The Court understands both positions. The Court recognizes that the conclusion of the Superior Court action is not as simple as instructing the jury that the court found that Ms. Clemens' and Ms. Brown's claims lacked merit given that the motion went unopposed.*fn14 On the other hand, the Court finds it improper to bring in collateral matters irrelevant to the current proceedings or otherwise re-litigate the merits of Ms. Clemens' and Ms. Brown's claims that were already brought before the Superior Court. Accordingly, the Court will allow Ms. Brown and Ms. Clemens to testify so long as the testimony is strictly relevant to Plaintiff's claims of discrimination and retaliation, but will not allow re-litigation of their own claims of gender discrimination involving the 2006 promotions.

Furthermore, the extent to which the Superior Court proceedings, including its conclusion, will be admissible can be determined at the appropriate time, once the Court has more information as to how the parties intend to present their cases. The Court will also re-examine the relevancy of Mr. Bennet's prior representation of Plaintiff at trial and whether the Superior Court judgment should be introduced to show bias if Ms. Clemens and Ms. Brown do in fact testify. Thus, the Court GRANTS IN PART and DENIES IN PART Plaintiff's fifth motion in limine.

VI. To Exclude Evidence that Plaintiff Lacks Capacity to Be in a Supervisory Position

Plaintiff's final motion in limine "moves to exclude any reference, argument or evidence that Ms. Coyne's lack of supervisory positions in the past, as well as from 2007 to the present, in any fashion resulted from any actual or perceived inability or lack of capacity to fulfill such functions." (Pl. MIL No. 6 at 1.) Plaintiff contends that there is "no question" that Plaintiff is qualified, as a DPD V to be a supervisor. Plaintiff therefore wants to exclude any evidence suggesting that Plaintiff was not qualified or did not have the capacity to be a supervisor as justification for her transfer. That would leave only the issues regarding her disabled son and that alleged "friction" in the office as justifications. (Id. at 1-2.)

Defendant appears to agree and urges the Court to grant Plaintiff's motion regardless of who seeks to introduce such evidence.*fn15 Defendant, however, urges the Court to refrain from granting the motion as broadly as Plaintiff seeks. Defendant fears that, if a "witness is asked about their experiences in dealing with plaintiff . . . the witness should be allowed to testify truthfully without fear of violating some vague standard about plaintiff's 'capacity' to fill a supervisory role.'"
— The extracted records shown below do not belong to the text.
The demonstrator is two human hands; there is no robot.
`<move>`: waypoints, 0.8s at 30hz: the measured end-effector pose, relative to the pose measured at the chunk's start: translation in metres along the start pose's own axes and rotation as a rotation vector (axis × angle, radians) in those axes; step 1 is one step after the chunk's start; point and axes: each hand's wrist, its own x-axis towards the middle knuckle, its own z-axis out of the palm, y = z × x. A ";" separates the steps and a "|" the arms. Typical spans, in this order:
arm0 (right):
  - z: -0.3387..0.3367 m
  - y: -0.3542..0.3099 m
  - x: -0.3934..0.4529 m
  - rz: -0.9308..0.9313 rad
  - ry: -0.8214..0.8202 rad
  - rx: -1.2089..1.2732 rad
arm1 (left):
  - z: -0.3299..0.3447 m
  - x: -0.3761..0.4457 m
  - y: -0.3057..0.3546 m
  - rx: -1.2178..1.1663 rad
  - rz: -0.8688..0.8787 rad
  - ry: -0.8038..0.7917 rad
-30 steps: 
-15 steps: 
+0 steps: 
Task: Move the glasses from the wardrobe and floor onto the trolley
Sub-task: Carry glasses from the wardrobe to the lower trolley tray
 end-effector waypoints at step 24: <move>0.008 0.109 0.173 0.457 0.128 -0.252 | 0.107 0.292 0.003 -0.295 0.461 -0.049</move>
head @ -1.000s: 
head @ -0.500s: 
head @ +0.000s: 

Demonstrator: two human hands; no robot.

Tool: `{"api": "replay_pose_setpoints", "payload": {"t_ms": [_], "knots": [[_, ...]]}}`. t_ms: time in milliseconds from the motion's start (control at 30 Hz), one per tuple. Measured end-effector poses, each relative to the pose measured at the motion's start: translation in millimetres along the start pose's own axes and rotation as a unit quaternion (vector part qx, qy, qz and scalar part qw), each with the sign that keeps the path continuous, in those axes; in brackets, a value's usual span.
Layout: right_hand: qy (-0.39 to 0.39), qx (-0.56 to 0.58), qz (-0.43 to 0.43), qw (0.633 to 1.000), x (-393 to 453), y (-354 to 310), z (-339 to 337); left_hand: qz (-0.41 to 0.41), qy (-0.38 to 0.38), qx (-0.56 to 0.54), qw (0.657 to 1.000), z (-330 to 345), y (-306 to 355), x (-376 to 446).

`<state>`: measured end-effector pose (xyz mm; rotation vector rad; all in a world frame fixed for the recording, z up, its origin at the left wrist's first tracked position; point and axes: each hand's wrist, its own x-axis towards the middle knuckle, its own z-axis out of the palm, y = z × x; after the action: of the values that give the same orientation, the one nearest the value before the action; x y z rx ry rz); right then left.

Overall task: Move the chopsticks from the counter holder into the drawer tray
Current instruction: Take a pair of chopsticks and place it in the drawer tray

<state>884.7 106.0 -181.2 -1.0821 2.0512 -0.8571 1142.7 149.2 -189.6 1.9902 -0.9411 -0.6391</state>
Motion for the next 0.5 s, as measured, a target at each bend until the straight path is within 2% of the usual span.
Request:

The Court agrees with Defendant. The Court conditionally GRANTS Plaintiff's motion as to evidence introduced by both parties as it directly relates to Plaintiff's qualifications to be a supervisor, as this is not an issue at trial.*fn16 But, this Order does not per se prevent all testimony, so long as otherwise relevant, that could potentially touch on Plaintiff's 'capacity' to be a supervisor. Whether or not the specific testimony or evidence should be permitted can be determined at trial, as necessary.


In conclusion, the Court HEREBY: (1) GRANTS WITHOUT PREJUDICE Plaintiff's motion in limine No. 6; (2) GRANTS IN PART and DENIES IN PART WITHOUT PREJUDICE Defendants' motion in limine No. 1, Defendant's motion in limine No. 5, Plaintiff's motion in limine No. 4, Plaintiff's motion in limine No. 5; and (3) DENIES WITHOUT PREJUDICE Defendant's motion in limine No. 2, Defendant's motion in limine No. 3, Plaintiff's motion in limine No. 1, Plaintiff's motion in limine No. 2, and Plaintiff's motion in limine No. 3.